Materials provided:

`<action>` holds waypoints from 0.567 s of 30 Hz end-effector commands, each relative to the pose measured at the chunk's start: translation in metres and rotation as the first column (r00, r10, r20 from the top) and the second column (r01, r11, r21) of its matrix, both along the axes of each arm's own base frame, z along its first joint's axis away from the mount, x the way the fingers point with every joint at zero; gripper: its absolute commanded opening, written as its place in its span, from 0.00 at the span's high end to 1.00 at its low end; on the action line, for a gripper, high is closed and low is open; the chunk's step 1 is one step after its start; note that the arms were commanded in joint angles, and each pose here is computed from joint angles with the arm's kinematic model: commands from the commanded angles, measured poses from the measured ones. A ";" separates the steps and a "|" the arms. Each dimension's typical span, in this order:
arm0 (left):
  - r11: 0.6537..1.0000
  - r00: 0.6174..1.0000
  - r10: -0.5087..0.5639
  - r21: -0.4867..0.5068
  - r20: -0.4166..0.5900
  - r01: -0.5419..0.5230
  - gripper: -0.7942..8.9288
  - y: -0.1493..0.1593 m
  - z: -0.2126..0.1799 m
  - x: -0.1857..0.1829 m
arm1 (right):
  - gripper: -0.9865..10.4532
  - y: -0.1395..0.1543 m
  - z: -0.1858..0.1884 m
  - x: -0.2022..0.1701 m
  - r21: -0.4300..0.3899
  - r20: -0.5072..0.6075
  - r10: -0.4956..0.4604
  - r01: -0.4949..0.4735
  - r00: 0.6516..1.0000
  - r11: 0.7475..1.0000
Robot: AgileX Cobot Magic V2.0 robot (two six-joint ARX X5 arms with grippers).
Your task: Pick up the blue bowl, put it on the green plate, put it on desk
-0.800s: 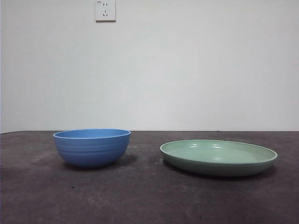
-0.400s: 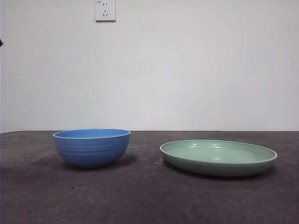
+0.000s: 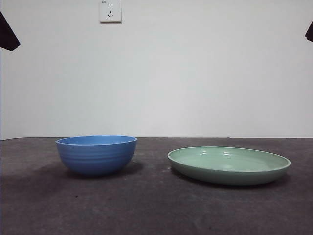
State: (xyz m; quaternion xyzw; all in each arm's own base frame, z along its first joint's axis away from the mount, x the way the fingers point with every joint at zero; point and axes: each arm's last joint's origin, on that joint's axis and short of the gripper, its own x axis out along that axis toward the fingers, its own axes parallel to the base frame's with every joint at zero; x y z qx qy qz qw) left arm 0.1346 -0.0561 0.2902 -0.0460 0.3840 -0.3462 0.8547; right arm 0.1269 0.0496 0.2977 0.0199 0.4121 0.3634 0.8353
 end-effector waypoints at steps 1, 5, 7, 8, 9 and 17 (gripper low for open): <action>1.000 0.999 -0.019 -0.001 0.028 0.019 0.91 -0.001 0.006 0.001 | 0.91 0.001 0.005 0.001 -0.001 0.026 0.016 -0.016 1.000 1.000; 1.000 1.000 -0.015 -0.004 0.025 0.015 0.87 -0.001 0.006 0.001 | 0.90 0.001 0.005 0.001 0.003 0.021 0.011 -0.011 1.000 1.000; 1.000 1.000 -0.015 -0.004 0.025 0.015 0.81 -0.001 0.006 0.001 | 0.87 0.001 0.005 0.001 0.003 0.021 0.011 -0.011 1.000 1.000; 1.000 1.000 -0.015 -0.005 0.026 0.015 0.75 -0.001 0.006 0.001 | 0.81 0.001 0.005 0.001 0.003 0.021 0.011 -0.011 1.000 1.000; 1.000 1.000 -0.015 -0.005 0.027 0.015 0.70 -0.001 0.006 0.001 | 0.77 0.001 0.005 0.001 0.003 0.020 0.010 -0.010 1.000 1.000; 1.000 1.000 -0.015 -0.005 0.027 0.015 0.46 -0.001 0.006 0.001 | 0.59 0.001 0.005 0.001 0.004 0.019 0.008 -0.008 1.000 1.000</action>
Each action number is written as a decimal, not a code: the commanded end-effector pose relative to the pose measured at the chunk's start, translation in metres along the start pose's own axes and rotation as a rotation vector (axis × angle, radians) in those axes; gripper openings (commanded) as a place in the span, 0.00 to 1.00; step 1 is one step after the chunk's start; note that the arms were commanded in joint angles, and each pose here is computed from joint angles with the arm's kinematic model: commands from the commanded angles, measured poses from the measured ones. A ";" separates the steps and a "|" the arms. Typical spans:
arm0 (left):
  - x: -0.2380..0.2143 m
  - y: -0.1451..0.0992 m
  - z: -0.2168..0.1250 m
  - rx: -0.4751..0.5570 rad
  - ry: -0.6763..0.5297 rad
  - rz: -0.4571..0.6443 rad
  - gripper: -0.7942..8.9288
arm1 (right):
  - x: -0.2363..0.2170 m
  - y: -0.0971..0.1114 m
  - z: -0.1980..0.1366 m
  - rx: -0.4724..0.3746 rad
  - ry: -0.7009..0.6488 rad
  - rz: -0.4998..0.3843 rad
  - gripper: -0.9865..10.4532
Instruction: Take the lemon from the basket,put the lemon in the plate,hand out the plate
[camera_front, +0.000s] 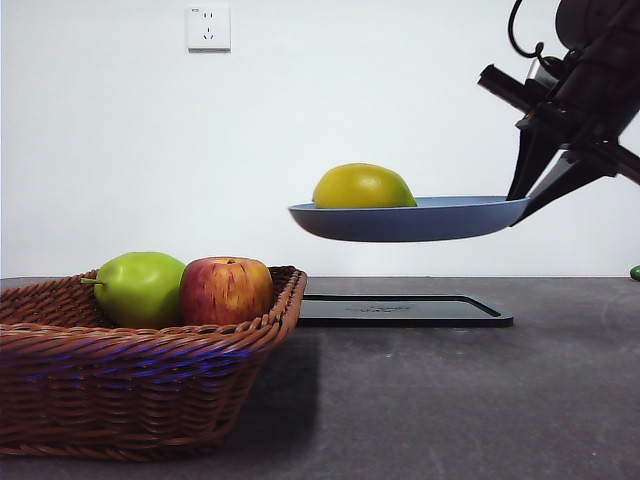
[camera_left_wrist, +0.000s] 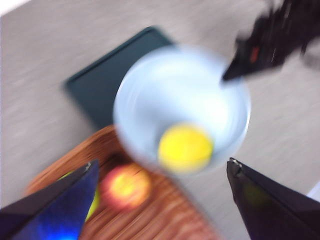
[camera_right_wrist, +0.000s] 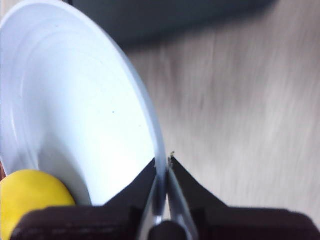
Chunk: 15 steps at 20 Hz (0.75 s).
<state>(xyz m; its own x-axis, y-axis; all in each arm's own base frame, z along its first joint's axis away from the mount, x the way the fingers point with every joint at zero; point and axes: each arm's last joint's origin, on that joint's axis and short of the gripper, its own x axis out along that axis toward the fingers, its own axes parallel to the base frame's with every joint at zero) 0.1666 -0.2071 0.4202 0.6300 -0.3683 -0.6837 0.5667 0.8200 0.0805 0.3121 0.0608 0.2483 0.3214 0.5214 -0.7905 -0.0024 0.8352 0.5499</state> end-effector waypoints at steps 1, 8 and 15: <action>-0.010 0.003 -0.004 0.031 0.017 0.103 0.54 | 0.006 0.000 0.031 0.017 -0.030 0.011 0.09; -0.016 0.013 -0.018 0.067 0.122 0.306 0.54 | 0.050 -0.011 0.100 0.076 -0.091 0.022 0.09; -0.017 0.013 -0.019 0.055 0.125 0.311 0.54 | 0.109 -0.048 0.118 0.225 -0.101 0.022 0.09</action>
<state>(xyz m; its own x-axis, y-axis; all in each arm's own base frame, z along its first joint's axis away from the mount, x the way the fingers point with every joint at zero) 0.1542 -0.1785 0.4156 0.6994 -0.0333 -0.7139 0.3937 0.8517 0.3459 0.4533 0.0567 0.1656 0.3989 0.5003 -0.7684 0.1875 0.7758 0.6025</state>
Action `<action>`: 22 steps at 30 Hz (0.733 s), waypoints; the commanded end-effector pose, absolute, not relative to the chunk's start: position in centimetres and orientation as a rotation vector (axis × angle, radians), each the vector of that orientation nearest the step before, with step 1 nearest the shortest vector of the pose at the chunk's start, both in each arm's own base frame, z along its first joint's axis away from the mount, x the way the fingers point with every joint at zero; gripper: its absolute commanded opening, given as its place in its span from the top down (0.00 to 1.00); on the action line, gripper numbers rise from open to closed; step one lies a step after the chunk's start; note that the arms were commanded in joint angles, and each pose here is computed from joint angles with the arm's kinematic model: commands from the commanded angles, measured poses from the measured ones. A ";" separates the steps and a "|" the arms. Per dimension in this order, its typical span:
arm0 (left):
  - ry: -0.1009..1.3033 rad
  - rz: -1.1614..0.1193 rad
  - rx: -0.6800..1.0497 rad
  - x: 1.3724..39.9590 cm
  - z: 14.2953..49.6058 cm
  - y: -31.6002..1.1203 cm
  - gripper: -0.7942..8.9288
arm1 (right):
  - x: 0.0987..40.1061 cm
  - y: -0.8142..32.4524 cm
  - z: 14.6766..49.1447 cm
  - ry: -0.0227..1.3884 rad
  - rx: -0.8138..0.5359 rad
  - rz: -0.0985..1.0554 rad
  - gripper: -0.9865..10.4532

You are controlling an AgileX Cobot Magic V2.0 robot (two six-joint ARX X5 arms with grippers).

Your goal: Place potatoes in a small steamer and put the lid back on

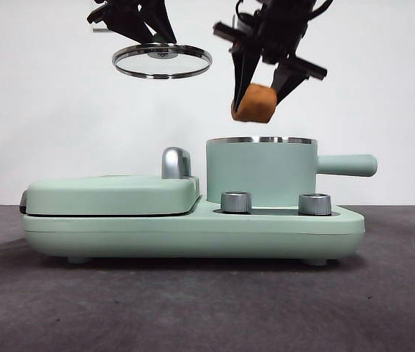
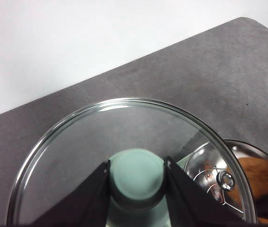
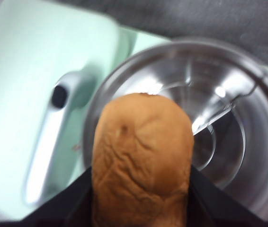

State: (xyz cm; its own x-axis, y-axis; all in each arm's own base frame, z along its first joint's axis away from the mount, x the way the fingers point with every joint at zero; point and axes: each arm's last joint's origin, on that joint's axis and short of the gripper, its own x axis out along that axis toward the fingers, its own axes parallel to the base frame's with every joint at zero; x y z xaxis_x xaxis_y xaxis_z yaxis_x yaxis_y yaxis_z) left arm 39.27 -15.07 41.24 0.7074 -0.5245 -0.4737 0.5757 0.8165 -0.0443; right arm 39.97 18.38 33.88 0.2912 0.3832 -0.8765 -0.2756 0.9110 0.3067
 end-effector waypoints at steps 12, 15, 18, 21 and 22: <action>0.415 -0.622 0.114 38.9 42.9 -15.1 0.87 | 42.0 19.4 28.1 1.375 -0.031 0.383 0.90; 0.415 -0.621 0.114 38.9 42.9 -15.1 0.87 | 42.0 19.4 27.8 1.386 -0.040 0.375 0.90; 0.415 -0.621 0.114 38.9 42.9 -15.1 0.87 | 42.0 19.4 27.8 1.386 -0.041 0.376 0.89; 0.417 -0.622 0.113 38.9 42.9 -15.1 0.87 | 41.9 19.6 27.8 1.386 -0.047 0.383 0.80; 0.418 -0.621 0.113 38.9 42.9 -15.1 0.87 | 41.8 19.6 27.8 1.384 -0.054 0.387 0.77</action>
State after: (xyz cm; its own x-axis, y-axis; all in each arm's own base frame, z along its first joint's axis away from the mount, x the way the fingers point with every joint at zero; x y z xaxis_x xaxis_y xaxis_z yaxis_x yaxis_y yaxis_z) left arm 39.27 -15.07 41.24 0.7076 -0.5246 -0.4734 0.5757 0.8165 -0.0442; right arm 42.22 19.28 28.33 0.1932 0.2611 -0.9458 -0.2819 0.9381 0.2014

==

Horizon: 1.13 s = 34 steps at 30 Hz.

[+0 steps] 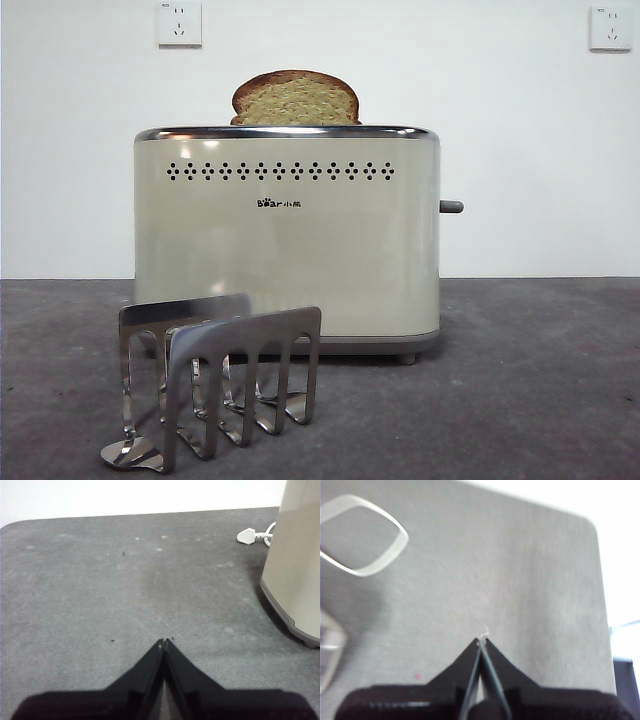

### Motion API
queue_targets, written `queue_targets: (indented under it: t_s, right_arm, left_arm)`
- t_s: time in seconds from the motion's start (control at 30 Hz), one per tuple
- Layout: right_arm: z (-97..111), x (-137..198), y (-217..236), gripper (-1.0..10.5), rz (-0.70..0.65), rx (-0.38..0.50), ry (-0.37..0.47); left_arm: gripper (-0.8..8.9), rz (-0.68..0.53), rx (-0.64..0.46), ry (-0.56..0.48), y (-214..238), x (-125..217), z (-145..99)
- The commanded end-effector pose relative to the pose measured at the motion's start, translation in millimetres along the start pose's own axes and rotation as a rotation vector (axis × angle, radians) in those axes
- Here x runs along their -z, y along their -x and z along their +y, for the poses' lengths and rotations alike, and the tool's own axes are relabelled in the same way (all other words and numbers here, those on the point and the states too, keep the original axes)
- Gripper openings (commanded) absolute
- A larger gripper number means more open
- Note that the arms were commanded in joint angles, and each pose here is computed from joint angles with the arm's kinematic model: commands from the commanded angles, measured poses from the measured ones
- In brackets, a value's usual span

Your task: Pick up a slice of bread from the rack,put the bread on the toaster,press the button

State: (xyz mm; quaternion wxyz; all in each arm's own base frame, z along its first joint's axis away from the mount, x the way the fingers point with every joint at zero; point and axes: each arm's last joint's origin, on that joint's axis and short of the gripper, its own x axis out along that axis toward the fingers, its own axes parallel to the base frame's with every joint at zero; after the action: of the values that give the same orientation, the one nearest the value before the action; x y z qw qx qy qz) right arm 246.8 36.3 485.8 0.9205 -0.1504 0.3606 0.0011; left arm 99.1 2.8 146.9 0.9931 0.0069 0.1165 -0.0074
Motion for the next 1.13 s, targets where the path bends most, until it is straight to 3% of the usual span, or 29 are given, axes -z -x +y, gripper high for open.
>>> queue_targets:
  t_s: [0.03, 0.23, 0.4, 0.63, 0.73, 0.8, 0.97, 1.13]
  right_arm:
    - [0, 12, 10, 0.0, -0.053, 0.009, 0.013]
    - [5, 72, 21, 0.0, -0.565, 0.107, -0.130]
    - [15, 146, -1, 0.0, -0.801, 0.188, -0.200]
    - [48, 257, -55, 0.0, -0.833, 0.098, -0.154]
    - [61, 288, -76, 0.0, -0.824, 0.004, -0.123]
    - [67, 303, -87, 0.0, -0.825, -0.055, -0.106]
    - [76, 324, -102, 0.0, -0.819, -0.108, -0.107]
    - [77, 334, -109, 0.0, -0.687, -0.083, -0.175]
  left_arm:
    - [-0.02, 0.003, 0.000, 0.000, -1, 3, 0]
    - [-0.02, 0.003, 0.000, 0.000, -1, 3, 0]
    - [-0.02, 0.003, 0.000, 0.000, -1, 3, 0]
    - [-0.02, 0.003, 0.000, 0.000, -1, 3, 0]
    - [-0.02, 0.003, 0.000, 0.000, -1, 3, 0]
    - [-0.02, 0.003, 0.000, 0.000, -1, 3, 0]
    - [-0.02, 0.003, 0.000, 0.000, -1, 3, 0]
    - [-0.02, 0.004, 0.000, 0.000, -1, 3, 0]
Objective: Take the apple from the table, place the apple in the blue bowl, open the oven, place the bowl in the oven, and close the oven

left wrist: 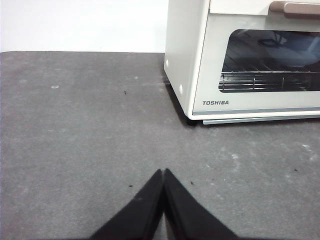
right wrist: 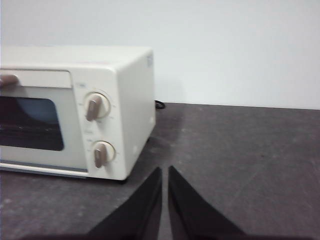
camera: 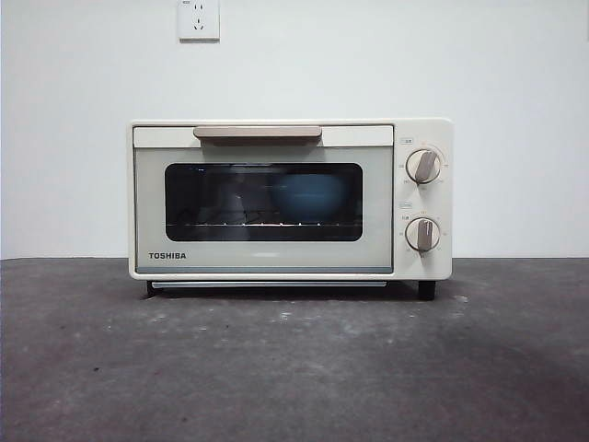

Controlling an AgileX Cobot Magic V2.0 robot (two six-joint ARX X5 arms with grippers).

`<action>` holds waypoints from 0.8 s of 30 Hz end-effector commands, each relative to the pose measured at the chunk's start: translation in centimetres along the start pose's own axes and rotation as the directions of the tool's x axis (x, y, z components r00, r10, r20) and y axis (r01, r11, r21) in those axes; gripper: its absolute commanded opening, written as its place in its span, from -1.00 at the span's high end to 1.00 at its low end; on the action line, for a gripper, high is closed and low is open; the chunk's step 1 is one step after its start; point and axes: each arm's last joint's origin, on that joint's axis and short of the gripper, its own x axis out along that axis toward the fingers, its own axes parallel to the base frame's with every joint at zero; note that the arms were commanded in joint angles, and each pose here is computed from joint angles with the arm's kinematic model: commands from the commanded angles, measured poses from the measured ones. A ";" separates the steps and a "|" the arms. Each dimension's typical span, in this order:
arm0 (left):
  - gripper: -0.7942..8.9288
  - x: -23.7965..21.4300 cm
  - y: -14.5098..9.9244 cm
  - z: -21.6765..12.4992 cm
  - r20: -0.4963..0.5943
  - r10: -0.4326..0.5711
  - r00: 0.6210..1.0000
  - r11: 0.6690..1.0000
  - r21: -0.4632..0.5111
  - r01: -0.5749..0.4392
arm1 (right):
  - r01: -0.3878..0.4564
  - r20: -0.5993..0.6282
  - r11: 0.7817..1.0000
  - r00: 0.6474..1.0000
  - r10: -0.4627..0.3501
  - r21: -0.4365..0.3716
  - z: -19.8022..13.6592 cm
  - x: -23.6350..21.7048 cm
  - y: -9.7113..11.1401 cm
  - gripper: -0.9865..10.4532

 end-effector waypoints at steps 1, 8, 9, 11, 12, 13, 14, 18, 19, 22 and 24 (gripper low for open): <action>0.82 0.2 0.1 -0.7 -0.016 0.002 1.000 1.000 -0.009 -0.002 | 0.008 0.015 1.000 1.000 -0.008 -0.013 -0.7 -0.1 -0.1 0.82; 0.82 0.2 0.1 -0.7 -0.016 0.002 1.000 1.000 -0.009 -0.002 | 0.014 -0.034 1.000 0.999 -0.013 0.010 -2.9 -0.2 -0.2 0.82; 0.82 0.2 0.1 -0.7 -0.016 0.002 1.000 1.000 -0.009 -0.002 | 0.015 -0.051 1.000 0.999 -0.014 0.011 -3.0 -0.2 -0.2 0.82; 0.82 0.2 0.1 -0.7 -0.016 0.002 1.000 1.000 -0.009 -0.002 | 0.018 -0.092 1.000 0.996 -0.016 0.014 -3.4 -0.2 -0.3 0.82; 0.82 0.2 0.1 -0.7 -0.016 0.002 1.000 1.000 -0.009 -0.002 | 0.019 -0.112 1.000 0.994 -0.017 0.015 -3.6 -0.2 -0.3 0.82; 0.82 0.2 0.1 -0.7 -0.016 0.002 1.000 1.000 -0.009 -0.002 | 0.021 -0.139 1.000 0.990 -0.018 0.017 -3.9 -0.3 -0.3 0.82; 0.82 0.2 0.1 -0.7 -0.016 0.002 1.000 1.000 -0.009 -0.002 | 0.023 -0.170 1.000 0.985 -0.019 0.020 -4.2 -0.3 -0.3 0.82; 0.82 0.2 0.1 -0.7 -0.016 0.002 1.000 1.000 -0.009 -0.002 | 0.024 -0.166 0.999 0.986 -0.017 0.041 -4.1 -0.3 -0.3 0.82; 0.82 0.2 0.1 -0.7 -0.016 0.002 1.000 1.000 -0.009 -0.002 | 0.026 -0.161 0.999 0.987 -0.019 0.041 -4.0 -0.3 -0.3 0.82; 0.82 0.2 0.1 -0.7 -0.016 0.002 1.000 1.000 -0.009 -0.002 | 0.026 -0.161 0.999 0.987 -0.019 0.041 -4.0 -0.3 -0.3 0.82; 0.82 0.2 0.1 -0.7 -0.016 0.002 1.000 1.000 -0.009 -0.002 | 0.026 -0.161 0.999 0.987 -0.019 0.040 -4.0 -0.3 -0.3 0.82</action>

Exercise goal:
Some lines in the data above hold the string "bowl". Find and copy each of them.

Exercise response:
Your task: Pick up the blue bowl, put it on the green plate, put it on desk
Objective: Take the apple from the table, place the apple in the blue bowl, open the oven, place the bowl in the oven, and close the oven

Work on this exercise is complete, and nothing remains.